Load libraries and data set.

In [1]:
# modules we'll use
import pandas as pd
import numpy as np

# helpful modules
import fuzzywuzzy
from fuzzywuzzy import process
import chardet

# read in all our data
professors = pd.read_csv("~/Desktop/Kaggle/practice/Data_Cleaning/pakistan_intellectual_capital.csv")

# set seed for reproducibility
np.random.seed(0)

Function to replace rows in the provided column of the provided dataframe that match the provided string above the provided ratio with the provided string.

In [2]:
# convert to lower case
professors['Country'] = professors['Country'].str.lower()
# remove trailing white spaces
professors['Country'] = professors['Country'].str.strip()

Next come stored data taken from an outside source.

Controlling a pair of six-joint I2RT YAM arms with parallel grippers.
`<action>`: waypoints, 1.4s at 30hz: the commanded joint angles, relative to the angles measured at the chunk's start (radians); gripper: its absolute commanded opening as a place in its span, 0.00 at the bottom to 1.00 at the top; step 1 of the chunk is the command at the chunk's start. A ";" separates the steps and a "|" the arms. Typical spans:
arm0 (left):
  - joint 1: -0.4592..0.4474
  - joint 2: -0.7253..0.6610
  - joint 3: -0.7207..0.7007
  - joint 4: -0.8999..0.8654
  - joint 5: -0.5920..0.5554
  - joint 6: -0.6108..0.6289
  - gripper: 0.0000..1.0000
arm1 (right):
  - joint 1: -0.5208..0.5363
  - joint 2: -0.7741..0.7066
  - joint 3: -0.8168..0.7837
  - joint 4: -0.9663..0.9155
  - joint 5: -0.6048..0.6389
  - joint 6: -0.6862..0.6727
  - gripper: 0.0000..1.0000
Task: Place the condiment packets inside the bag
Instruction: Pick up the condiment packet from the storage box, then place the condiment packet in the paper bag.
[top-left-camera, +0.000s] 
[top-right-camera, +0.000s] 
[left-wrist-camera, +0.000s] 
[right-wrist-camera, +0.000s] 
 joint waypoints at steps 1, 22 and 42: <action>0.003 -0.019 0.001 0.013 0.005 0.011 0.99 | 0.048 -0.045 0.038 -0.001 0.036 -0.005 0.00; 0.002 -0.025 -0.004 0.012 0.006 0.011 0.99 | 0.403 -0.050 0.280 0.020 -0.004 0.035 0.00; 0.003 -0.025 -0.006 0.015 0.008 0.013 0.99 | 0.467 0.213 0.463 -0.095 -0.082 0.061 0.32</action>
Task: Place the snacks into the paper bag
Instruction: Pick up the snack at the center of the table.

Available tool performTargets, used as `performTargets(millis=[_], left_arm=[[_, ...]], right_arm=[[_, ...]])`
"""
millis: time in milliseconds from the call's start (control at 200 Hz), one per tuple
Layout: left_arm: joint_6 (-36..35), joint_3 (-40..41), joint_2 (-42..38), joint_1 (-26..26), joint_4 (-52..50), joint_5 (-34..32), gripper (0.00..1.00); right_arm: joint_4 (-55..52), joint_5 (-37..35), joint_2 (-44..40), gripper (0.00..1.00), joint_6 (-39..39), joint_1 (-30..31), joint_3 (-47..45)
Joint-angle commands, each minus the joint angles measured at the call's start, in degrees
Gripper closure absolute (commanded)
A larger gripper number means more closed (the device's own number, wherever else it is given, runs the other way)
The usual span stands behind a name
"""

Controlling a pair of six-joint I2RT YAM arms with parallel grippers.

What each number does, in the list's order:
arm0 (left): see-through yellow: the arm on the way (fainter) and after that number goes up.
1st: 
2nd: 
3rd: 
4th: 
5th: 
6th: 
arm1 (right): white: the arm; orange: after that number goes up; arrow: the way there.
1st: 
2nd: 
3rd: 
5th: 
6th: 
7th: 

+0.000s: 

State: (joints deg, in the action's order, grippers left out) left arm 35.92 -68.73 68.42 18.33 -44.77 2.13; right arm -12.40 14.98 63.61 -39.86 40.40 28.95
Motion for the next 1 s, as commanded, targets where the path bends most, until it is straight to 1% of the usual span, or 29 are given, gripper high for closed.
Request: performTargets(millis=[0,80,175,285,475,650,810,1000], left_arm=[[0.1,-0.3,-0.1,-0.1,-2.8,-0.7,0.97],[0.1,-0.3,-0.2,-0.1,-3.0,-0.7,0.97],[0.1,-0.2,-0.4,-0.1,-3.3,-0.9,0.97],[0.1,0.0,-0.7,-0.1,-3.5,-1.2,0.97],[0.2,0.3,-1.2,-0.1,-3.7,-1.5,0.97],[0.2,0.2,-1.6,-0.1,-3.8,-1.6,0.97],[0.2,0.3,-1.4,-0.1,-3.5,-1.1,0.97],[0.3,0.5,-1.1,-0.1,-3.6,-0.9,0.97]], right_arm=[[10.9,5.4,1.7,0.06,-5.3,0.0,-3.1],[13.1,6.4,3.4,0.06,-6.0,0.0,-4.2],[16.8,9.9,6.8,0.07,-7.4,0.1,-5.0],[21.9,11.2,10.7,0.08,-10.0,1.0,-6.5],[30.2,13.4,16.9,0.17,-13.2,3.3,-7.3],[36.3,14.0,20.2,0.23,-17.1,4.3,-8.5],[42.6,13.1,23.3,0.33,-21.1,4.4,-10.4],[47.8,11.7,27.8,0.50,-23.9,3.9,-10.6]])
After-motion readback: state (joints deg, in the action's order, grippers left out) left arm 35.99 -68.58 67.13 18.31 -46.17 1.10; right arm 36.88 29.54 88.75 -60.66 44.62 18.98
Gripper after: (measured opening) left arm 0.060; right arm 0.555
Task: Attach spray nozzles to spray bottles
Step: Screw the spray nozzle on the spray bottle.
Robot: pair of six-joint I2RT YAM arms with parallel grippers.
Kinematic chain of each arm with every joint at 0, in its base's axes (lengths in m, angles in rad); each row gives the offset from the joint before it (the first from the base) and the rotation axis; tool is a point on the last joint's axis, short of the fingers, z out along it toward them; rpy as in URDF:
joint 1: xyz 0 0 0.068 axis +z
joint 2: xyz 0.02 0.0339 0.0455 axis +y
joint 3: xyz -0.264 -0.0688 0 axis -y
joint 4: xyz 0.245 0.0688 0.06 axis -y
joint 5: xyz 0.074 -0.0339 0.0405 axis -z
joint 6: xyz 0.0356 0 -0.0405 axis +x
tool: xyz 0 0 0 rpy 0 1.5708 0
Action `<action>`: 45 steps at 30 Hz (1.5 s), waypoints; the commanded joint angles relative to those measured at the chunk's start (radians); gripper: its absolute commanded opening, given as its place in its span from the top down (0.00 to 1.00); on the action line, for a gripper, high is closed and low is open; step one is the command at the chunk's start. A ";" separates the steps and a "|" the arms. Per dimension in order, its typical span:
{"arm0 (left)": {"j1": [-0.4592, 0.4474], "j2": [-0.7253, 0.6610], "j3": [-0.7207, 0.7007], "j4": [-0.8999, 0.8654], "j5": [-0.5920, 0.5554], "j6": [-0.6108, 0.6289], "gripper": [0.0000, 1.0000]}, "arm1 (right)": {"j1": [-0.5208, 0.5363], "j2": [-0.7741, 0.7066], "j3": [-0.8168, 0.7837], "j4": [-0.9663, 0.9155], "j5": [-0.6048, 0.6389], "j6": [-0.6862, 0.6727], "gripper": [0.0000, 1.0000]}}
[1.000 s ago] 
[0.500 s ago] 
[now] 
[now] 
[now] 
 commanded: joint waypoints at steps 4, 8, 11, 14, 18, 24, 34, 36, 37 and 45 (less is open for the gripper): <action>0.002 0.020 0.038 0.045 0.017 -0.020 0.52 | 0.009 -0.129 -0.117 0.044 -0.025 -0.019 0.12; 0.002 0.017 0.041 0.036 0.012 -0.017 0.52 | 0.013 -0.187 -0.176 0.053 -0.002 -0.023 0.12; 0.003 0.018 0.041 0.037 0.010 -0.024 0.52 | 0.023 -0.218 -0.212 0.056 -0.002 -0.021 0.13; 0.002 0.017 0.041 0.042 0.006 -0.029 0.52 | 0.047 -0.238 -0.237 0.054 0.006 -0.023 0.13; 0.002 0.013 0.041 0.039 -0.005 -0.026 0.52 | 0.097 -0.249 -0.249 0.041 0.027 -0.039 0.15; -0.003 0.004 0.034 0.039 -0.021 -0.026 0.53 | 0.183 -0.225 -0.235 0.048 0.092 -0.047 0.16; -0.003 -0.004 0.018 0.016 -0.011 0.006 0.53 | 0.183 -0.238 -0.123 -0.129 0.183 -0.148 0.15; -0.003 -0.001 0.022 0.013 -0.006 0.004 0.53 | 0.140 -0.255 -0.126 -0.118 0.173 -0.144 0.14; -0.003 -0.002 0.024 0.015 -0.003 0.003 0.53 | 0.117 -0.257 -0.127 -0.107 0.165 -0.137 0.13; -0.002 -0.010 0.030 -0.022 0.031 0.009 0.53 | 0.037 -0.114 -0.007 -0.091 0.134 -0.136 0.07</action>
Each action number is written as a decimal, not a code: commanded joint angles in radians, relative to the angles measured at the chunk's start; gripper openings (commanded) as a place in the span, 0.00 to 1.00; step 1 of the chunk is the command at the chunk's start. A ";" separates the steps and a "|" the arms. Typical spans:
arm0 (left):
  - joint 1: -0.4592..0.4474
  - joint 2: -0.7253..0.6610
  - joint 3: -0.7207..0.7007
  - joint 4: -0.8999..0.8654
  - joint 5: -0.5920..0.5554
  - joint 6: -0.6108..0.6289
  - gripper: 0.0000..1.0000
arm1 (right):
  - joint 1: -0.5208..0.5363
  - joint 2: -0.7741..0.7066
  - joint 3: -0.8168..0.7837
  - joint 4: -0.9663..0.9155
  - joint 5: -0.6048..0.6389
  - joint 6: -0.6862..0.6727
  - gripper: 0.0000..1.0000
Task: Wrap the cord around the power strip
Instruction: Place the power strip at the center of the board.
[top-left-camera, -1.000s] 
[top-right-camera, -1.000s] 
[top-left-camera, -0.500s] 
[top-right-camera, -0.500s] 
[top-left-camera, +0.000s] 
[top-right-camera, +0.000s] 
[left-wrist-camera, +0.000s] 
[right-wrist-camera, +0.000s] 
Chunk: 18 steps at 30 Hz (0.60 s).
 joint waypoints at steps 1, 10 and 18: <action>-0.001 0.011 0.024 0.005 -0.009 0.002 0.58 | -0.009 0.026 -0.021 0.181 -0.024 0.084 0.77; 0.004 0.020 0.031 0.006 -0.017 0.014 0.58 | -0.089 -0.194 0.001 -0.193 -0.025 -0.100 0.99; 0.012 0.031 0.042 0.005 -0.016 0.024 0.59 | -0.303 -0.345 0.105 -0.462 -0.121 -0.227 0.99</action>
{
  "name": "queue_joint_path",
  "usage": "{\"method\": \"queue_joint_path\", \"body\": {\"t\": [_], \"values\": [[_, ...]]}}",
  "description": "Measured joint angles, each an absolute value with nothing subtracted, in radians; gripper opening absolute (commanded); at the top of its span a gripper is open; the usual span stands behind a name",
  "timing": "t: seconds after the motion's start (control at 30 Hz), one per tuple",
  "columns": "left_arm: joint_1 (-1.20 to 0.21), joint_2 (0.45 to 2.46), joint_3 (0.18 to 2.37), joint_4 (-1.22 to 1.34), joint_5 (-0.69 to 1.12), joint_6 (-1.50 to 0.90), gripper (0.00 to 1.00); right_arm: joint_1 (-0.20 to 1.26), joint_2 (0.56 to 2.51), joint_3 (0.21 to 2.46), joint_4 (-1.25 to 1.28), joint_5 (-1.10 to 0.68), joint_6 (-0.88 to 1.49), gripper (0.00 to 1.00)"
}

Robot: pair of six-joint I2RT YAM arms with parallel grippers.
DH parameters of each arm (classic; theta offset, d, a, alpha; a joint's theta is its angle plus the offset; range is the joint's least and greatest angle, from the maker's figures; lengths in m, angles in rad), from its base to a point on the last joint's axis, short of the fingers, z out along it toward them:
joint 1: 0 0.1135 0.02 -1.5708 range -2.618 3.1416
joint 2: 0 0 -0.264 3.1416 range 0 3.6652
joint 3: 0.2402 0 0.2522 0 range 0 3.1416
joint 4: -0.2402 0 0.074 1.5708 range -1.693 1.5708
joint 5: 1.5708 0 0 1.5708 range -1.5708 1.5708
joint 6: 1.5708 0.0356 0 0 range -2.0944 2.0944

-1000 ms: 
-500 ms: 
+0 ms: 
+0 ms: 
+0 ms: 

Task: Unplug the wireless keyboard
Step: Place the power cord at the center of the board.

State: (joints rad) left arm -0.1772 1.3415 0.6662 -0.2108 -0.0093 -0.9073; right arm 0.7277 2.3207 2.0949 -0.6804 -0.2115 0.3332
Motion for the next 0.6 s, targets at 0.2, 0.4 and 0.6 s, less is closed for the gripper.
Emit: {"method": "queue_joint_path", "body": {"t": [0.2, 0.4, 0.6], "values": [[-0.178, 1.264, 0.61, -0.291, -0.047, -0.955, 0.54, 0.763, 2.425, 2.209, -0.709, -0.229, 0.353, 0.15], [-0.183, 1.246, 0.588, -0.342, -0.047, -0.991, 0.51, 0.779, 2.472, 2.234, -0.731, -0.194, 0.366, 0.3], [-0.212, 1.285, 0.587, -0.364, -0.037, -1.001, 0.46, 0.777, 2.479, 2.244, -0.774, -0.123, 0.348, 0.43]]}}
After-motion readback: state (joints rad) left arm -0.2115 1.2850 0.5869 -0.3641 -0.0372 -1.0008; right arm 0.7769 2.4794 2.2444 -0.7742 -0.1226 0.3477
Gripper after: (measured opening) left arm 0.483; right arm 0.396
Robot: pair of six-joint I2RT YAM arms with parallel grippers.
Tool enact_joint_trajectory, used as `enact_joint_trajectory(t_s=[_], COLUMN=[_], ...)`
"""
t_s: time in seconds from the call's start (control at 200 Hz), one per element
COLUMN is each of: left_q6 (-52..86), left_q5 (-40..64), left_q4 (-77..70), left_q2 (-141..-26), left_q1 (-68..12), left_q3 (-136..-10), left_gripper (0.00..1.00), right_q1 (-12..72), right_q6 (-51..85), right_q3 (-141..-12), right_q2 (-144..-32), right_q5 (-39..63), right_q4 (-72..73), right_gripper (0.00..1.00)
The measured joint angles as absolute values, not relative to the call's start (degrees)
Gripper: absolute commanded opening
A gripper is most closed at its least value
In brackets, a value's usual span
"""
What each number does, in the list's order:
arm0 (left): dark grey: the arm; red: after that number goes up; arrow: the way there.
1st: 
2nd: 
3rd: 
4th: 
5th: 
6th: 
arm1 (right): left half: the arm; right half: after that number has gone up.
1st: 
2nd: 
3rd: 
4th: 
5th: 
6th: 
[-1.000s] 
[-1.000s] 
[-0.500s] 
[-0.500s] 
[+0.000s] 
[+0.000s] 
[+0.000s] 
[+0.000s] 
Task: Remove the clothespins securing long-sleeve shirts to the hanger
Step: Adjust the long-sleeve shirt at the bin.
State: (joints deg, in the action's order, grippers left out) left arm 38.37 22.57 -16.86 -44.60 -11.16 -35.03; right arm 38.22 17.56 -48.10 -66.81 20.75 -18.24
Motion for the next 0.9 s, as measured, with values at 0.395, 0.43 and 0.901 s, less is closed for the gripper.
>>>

# get the top 10 closest matches to "south korea"
countries = professors['Country'].unique()
matches = fuzzywuzzy.process.extract("south korea", countries, limit=10, scorer=fuzzywuzzy.fuzz.token_sort_ratio)

def replace_matches_in_column(df, column, string_to_match, min_ratio = 47):
    # get a list of unique strings
    strings = df[column].unique()
    
    # get the top 10 closest matches to our input string
    matches = fuzzywuzzy.process.extract(string_to_match, strings, 
                                         limit=10, scorer=fuzzywuzzy.fuzz.token_sort_ratio)

    # only get matches with a ratio > 90
    close_matches = [matches[0] for matches in matches if matches[1] >= min_ratio]

    # get the rows of all the close matches in our dataframe
    rows_with_matches = df[column].isin(close_matches)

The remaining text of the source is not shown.